Tasted like what we expect a top-notch Amarone delivers at its perfect point of drinking and tasted like what the winemaker wanted from this wine when he made it.  At a perfect point right now and will just keep going.  You can't get this type of quality for less money.  It's a wine that plays in a different stratosphere.

Flawless in our book.  Utterly flawless.

Pairing:  96  So gosh darn sexy!

Much like the Oregonzola, Rogue Blue is the goods.  Tastes like New World cheese with a soul and seems like it was crafted with the Hobbs Gregor in mind.  Perfect.  Pairing.

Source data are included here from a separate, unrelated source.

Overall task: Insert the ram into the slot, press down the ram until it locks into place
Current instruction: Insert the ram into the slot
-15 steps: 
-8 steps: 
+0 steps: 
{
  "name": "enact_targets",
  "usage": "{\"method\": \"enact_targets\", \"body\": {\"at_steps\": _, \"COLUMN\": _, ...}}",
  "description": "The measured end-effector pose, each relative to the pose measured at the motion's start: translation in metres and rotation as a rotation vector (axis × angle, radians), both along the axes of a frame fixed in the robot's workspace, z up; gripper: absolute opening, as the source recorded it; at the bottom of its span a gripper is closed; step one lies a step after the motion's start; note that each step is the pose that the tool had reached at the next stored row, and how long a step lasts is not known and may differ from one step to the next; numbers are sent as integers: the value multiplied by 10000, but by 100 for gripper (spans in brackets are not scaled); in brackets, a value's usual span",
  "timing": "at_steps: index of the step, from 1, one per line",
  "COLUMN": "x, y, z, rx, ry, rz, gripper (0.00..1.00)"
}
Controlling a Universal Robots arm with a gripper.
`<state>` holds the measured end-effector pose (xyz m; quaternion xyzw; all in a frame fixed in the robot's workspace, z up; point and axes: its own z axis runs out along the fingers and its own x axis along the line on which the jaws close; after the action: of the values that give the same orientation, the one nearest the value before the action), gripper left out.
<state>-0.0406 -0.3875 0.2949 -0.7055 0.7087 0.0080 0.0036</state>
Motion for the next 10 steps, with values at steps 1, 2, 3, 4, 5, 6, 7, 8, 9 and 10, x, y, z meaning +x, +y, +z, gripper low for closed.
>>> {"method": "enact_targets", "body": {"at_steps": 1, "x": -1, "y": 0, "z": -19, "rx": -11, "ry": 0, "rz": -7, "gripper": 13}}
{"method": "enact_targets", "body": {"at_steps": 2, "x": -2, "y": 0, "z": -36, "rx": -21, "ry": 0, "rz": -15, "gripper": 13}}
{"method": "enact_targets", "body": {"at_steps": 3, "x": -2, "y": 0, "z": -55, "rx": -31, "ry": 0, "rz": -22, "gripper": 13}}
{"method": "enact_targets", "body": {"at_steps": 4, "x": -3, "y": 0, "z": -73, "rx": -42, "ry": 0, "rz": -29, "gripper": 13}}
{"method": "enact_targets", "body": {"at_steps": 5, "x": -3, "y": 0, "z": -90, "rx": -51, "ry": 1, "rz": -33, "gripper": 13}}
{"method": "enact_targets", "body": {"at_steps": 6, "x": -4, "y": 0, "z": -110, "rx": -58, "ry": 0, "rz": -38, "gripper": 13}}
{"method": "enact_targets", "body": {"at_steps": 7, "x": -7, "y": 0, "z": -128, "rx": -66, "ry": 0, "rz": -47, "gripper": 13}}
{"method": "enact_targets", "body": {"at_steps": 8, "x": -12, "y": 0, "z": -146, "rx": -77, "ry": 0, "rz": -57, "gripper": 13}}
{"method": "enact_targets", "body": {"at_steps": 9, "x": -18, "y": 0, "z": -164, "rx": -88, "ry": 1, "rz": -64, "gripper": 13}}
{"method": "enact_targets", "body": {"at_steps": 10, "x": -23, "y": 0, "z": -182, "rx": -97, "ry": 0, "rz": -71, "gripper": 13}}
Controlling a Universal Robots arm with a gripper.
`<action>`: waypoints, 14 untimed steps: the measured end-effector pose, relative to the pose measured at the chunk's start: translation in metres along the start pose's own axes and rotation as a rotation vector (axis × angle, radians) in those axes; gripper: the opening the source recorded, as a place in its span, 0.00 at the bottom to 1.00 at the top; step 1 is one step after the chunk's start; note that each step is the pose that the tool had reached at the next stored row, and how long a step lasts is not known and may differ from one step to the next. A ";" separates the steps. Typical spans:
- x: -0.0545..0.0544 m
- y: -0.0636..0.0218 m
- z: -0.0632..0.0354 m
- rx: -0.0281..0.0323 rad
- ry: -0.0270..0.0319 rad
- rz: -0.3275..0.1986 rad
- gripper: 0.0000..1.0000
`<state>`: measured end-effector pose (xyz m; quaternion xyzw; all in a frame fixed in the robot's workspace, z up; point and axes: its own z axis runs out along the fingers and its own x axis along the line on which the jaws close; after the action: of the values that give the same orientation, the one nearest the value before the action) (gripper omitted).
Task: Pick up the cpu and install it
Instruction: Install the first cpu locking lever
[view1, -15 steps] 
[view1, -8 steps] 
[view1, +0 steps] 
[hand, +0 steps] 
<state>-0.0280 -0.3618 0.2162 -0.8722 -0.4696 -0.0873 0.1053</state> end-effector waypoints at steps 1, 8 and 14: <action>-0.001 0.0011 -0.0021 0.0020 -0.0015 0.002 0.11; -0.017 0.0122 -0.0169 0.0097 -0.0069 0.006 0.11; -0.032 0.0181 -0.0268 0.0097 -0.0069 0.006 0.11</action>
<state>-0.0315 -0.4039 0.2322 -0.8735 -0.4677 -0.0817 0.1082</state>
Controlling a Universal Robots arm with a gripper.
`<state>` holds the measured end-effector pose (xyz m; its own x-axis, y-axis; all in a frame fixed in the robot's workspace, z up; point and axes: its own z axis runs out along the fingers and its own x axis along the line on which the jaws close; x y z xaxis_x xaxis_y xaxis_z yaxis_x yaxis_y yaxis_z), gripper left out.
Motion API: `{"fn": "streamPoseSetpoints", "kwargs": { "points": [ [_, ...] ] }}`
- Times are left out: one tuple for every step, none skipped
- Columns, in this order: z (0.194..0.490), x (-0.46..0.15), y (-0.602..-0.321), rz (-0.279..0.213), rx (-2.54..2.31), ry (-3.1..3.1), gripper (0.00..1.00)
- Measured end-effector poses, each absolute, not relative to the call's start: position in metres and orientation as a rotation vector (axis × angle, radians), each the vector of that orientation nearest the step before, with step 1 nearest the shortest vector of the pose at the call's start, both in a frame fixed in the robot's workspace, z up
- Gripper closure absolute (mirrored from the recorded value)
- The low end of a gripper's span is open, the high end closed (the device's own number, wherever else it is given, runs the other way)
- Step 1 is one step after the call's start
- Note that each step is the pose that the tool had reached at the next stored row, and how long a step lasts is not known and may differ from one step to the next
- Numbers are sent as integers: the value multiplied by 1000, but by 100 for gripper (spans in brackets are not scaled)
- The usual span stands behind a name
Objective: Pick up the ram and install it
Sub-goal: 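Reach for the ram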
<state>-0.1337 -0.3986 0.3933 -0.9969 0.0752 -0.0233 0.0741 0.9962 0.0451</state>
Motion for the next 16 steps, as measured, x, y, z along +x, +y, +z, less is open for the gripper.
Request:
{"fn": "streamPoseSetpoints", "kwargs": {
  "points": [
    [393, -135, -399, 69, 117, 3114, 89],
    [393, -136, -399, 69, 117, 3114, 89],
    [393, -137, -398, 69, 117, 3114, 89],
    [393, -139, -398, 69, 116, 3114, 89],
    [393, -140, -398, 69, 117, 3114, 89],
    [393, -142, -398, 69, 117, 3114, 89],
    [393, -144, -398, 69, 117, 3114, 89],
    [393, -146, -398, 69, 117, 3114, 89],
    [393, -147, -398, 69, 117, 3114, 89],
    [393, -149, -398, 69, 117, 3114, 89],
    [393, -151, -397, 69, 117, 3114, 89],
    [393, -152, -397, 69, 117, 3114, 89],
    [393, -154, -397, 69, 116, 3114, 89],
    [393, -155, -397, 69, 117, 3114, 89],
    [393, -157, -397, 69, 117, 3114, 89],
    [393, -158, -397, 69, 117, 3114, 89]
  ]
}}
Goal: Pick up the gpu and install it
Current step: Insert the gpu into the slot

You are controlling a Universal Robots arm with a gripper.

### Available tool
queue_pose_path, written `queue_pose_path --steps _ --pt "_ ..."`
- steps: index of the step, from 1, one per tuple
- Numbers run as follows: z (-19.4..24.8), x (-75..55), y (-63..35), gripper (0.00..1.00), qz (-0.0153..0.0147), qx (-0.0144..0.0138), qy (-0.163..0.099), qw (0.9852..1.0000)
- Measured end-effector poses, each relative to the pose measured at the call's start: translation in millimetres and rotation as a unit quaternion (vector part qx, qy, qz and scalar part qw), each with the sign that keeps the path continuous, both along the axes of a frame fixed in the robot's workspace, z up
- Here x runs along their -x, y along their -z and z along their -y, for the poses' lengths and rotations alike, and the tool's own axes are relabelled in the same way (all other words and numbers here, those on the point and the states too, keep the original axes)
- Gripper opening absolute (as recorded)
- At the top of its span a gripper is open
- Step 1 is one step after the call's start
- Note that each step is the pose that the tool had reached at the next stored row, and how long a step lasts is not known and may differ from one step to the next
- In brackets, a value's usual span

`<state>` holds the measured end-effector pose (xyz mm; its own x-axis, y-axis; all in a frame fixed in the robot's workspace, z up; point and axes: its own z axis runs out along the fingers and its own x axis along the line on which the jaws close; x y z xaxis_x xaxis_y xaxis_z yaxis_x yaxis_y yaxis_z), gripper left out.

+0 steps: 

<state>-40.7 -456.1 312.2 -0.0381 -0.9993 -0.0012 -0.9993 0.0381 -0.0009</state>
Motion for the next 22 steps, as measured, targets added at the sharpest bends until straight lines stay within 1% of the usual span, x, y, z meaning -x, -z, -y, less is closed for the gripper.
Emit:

But we kept going back and forth about the best part of the pairing.  The pine nuts with the fruit and liqueur-like intensity in the wine were superb.  The beans allowed the wine to go more subtle and explore the secondary, less obvious flavors in great ways.  An onion-balsamic-pancetta blend actually turned the wine into something more medium-bodied in weirdly delicious ways.

It was a fancy-pants wine so open, supple and generous that allowed itself to be steered by the food while never letting go of its stunningly vibrant and commanding personality.

It was a meal that brought a lot of pauses and a lot of looks at each other, saying, "Can you believe that this is in front of us right now?!"